Conformal anomaly detection (CAD) is based on the model-agnostic and non-parametric framework of conformal prediction (CP). While CP aims to produce statistically valid prediction regions (prediction intervals or prediction sets) for any given point predictor or classifier, CAD aims to control the false discovery rate (FDR) for any given anomaly detector, suitable for one-class classification, without compromising its statistical power.

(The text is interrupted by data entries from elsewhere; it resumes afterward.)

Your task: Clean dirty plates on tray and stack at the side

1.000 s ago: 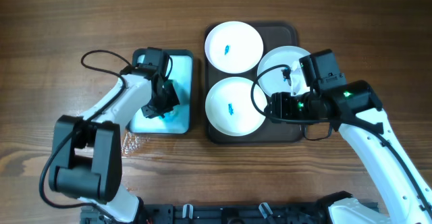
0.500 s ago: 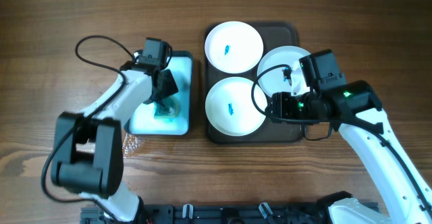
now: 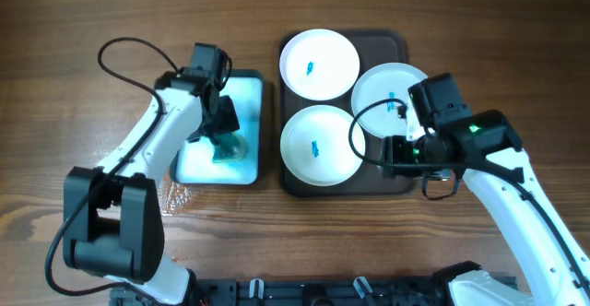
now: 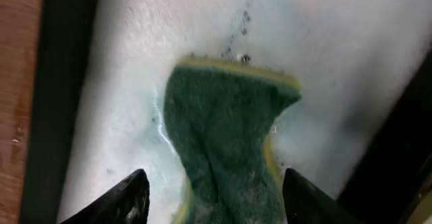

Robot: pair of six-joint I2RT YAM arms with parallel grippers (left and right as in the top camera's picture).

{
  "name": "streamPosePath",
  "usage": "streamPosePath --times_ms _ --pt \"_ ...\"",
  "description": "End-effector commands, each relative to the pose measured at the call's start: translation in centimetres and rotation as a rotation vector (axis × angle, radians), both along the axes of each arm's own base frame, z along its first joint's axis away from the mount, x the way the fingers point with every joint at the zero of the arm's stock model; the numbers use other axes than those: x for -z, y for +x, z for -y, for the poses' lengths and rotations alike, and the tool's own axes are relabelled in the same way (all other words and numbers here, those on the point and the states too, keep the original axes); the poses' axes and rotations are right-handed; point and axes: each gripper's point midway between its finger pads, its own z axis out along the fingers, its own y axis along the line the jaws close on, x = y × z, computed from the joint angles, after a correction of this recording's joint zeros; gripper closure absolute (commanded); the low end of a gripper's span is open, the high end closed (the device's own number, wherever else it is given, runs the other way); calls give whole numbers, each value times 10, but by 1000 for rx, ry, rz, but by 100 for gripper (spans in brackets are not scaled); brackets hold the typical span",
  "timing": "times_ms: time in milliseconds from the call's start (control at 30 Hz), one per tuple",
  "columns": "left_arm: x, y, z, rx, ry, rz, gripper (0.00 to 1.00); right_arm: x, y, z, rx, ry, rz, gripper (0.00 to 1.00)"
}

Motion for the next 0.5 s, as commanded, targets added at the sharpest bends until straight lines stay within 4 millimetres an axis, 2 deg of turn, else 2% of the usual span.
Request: streamPosePath --times_ms 0,100,133,167,200,333,400,467 --pt "31 -16 8 -28 -68 -20 49 9 3 12 55 -72 6 35" --pt "60 -34 4 -91 -76 -23 71 31 2 -2 30 5 -15 35" --pt "64 -37 3 -90 -74 -28 86 40 2 -7 25 31 -23 36" --pt "64 -37 2 -91 -69 -27 96 47 5 -11 25 50 -20 35" --pt "60 -34 2 -92 -69 -18 96 54 8 -11 30 53 -18 35" --pt "11 -6 7 -28 -76 59 96 72 42 -11 40 67 41 39" --pt "-18 4 9 18 -74 96 96 81 51 -21 -64 98 62 42" --pt "-47 10 11 40 -75 130 96 97 54 -22 -75 92 34 46"
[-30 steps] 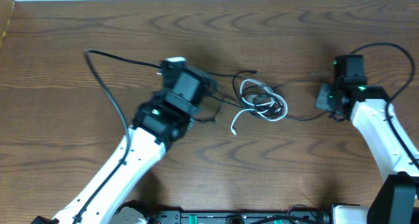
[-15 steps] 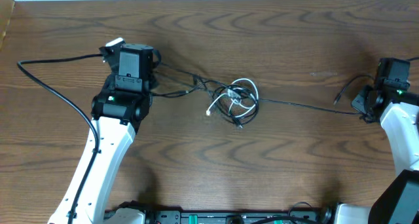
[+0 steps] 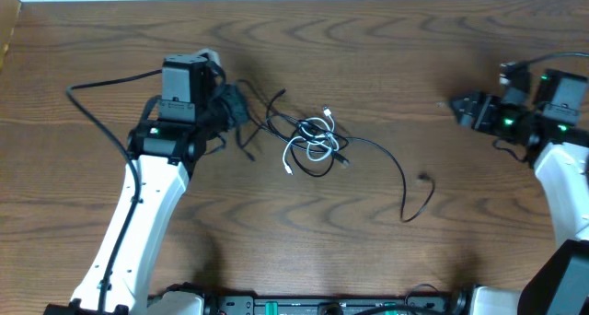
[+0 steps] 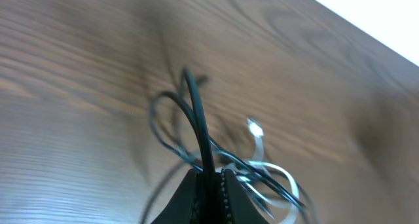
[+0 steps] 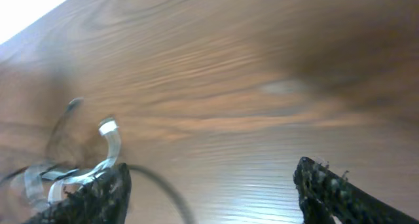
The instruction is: Untangle cables
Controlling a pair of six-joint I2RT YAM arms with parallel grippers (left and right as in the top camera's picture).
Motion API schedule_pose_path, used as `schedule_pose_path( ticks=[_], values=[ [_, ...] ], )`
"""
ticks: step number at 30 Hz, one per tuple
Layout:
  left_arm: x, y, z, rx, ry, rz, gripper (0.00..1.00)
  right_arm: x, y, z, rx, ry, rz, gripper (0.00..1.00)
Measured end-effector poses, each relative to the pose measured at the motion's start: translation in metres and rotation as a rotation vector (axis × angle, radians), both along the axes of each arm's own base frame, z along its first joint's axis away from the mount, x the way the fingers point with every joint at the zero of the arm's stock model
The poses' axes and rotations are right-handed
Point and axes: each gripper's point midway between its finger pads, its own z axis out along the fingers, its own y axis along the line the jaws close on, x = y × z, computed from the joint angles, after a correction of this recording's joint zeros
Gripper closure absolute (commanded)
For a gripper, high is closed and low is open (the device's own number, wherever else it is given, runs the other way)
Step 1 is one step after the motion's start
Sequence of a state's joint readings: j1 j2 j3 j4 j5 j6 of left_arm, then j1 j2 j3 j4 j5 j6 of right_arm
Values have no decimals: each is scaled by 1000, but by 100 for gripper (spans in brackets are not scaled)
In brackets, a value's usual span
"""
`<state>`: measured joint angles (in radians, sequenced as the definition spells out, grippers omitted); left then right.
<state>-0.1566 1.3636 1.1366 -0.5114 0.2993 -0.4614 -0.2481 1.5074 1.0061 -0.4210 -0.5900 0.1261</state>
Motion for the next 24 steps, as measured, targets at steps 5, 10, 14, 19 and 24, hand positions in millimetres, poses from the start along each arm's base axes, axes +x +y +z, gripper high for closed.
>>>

CAD translates anomaly scores into statistical p-values by comparing anomaly scores observed on test data to a retained set of calibration scores as previously on normal data during model training (see One-Class Classification). The larger the discrepancy between normal scores and observed test scores, the lower the obtained (statistically valid) p-value. The p-values, instead of the usual anomaly estimates, allow for FDR-control by statistical procedures like Benjamini-Hochberg.

Assumption

CAD assumes exchangability of training and future test data. Exchangability is closely related to the statistical term of independent and identically distributed random variables (IID). IID implies both, independence and exchangability. Exchangability defines a joint probability distribution that remains the same under permutations of the variables. With that, exchangability is a very practicable assumption as it is a weaker than IID.

Limitations

Since CAD controls the FDR by adjustment procedures in context of multiple testing, trained conformal detectors currently only work for batch-wise anomaly detection (on static data).
Generally, CAD also offers a range of methods for the online setting when working with dynamic time-series data under potential co-variate shift. Currently, this kind of online detector is not implemented. It is planned to add respective methods in future releases.

Getting started

pip install unquad

Usage: Split-Conformal

from pyod.models.iforest import IForest
from pyod.utils import generate_data

from unquad.estimator.conformal import ConformalEstimator
from unquad.enums.adjustment import Adjustment
from unquad.enums.method import Method
from unquad.evaluation.metrics import false_discovery_rate, statistical_power

x_train, x_test, y_train, y_test = generate_data(
        n_train=1_000,
        n_test=1_000,
        n_features=10,
        contamination=0.1,
        random_state=1,
    )

x_train = x_train[y_train == 0]  # Normal Instances (One-Class Classification)

ce = ConformalEstimator(
            detector=IForest(behaviour="new"),
            method=Method.CV_PLUS,
            adjustment=Adjustment.BENJAMINI_HOCHBERG,
            alpha=0.2,  # nominal FDR level
            random_state=1,
            split=10,
        )

ce.fit(x_train)  # Model Fit/Calibration
estimates = ce.predict(x_test, raw=False)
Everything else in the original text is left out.